Abstract

With the development of information technology and the popularity of the Internet, the data on the network is growing exponentially. Information overload has become a significant issue for consumers seeking information. A recommendation system was created to detect users’ interests from huge amounts of data and to suit users’ specific information needs. Traditional collaborative filtering recommendation mostly uses scoring data for a recommendation, which has the problem of sparse data, which limits the performance of the recommendation system. On this basis, this paper studies the personalized recommendation algorithm of scenic spots with deep migration. Through the analysis of collaborative filtering recommendation methods, it is found that the traditional collaborative filtering methods only use scoring data for a recommendation, which has the problem of sparse data. Based on the vectorization of user interest, the similarity of user preference is calculated, and the matrix decomposition is carried out in cooperation with user implicit feedback, to integrate the knowledge transfer information into the matrix decomposition model, and make up for the lack of considering the attribute information of scenic spots in the matrix decomposition algorithm, and alleviate the problem of data sparsity. The findings of comparative trials suggest that the personalized scenic location recommendation approach proposed in this study, which is based on the depth migration algorithm, is effective. Compared with the benchmark recommendation method, the recommendation accuracy and recall rate has been improved to a certain extent.

1. Introduction

In recent years, the rapid development of cloud computing, the Internet of things, mobile Internet, artificial intelligence, and other technologies has brought a lot of convenience to people’s work and life. In terms of tourism and leisure, users can easily search for tourism information through the Internet, purchase tourism products and services, and enjoy the convenience brought by information technology. However, when facing the explosive growth of network information, it is difficult for users to make efficient choices. The emergence of a recommendation system provides an effective way to solve information overload. The recommendation system is a subset of the information filtering system. It aims to predict users’ preferences for goods according to users’ preferences, habits, personalized needs, and characteristics of goods, recommend the most appropriate goods for users, help users make decisions quickly, and improve user satisfaction. The value of a recommendation system is that it can provide as appropriate choices and recommendations as possible without requiring users to provide the content they want.

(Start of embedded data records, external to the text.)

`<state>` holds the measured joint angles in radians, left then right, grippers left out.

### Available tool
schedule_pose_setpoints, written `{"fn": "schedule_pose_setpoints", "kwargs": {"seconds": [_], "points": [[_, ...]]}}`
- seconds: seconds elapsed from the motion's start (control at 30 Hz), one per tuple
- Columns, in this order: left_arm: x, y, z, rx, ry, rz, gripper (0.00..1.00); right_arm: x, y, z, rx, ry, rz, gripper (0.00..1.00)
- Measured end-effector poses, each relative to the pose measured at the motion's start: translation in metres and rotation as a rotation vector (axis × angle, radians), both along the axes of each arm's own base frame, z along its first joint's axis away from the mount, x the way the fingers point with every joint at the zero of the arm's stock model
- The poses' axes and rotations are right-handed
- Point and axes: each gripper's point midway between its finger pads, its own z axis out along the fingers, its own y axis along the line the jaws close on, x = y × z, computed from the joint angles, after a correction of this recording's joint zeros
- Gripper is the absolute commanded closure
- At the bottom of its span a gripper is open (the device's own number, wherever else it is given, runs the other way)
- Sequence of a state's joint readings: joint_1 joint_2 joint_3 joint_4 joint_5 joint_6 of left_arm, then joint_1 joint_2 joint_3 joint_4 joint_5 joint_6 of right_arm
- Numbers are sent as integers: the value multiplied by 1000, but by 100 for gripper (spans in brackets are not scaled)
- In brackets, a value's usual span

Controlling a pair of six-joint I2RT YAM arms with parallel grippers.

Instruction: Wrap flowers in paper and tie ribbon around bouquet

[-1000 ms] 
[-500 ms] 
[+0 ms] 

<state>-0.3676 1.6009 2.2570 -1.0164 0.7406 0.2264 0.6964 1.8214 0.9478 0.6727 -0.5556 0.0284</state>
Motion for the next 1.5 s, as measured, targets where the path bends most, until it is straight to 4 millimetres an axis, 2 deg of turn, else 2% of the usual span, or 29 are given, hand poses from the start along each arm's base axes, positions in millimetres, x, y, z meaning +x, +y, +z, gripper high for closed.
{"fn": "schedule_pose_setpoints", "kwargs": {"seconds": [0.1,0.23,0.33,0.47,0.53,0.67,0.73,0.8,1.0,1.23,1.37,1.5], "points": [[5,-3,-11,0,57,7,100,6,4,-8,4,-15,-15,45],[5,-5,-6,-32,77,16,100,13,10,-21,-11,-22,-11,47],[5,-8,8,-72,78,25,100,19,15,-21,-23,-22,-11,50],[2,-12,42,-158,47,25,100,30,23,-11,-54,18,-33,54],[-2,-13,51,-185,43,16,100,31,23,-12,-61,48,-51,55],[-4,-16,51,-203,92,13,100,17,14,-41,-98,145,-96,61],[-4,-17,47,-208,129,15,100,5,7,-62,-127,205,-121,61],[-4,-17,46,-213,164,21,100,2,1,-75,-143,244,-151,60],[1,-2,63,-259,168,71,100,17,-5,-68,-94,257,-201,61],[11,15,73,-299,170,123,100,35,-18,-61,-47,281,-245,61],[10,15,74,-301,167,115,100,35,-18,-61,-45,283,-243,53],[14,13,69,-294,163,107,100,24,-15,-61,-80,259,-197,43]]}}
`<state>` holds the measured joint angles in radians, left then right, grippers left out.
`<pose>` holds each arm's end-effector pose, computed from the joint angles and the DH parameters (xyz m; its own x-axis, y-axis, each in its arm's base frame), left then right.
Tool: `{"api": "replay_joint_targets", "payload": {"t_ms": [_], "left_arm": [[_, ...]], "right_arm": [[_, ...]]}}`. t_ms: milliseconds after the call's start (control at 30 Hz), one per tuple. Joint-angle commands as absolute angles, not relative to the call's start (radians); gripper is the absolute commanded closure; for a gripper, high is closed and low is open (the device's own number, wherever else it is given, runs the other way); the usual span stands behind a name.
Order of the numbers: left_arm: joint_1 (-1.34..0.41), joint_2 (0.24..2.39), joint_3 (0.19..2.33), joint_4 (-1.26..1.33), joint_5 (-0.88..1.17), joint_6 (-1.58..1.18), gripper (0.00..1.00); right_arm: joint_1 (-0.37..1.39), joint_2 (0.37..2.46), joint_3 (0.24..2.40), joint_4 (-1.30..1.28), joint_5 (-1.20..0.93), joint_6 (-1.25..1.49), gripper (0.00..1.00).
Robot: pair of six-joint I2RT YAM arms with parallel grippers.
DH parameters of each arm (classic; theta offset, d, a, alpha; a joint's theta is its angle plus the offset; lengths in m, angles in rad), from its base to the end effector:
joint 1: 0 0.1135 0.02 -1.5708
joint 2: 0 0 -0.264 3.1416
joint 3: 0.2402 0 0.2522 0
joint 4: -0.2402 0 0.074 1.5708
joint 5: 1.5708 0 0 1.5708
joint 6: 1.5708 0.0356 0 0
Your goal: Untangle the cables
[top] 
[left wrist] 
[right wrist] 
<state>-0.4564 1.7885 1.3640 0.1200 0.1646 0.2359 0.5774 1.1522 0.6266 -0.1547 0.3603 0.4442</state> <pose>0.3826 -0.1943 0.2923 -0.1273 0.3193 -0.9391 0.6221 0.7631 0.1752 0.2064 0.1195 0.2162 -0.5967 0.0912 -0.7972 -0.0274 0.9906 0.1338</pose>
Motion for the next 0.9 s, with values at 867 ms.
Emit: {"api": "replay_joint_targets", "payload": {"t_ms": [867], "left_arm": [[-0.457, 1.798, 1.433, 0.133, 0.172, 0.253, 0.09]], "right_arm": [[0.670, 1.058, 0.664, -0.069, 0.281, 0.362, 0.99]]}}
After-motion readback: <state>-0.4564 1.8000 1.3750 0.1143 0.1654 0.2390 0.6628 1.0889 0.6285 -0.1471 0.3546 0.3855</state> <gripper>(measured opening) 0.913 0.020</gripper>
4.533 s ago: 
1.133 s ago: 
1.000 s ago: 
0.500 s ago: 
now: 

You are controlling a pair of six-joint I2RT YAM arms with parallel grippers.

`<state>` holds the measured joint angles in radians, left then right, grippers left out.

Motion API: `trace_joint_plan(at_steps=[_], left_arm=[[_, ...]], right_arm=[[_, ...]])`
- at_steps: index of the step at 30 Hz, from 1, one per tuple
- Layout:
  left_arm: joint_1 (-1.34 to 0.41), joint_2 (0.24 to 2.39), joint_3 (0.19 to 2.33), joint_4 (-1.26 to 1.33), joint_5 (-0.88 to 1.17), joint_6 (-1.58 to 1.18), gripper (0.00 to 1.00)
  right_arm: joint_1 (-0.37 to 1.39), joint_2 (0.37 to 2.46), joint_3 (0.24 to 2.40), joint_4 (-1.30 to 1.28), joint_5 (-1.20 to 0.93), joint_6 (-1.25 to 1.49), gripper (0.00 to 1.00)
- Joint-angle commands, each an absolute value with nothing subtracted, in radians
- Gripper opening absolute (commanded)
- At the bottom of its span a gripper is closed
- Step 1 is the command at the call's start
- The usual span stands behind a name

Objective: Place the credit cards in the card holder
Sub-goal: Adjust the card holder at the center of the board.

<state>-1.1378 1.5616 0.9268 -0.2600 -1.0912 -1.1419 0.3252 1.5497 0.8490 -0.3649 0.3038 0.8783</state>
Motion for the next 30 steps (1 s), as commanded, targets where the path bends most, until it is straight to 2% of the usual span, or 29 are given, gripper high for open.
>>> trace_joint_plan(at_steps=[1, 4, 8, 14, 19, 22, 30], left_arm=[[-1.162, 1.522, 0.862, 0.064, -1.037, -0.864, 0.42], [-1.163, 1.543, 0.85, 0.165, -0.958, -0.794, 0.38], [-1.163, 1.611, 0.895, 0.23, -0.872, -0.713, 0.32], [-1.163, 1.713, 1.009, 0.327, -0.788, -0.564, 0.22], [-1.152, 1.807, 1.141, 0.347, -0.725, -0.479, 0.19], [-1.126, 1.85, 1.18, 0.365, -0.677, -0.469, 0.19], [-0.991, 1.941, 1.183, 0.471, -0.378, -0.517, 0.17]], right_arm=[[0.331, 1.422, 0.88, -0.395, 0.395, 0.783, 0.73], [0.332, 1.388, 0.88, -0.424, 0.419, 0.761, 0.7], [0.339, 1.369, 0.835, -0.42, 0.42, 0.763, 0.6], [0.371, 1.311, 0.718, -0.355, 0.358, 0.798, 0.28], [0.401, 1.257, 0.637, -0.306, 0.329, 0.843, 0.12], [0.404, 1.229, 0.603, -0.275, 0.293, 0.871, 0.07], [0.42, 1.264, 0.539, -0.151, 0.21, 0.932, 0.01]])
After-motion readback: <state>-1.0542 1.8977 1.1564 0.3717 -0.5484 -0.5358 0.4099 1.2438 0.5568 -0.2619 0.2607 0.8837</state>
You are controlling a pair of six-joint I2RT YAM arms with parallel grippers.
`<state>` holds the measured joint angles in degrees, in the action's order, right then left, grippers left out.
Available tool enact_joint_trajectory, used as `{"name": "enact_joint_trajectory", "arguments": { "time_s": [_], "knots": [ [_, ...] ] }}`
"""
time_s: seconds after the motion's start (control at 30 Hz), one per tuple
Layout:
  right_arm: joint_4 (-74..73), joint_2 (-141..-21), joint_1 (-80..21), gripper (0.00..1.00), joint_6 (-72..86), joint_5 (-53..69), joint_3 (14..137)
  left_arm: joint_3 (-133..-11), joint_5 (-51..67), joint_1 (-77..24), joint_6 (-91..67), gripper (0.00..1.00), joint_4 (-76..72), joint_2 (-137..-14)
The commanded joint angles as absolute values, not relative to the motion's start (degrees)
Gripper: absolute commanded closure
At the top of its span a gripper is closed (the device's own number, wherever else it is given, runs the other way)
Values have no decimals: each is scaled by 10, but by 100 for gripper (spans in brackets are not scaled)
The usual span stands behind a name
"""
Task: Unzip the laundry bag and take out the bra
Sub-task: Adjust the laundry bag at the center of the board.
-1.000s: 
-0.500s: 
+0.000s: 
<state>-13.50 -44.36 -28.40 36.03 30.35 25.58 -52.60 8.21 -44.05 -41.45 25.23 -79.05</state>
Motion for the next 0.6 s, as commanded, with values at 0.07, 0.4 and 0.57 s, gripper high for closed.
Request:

With the rapid development of the national economy, tourism shows a prosperous trend. Tourism information is an important factor for people to determine the destination of tourism, so it is very important to obtain tourism data. The Internet provides a large amount of tourism information. People are used to understanding scenic spot information from the Internet before traveling. At present, tourism websites mainly display information on tourist attractions, and there is no personalized information customization service. Therefore, it is necessary to organize, process, and analyze these data and mine useful information. On the tourism website, the detailed information page of scenic spots contains a large amount of scenic spot attribute information, such as location, type, and tickets. Using the information about scenic spots, we can construct a knowledge map of scenic spots and show the relationship between scenic spots and attributes. When selecting tourist attractions, users are filtering scenic spots with specific attributes. Introducing the knowledge map into the recommendation system can mine the potential information that users pay attention to the attributes of scenic spots, and then establish a user interest model based on the attributes of scenic spots to obtain more personalized scenic spot recommendations, that is, customize the scenic spots that each target user may be interested in. Since the recommendation system was proposed, it has been well applied in various fields. The application in e-commerce and other fields has not only improved the user experience but also increased the number of users and sales volume of the platform. A good recommendation system is beneficial to users and businesses.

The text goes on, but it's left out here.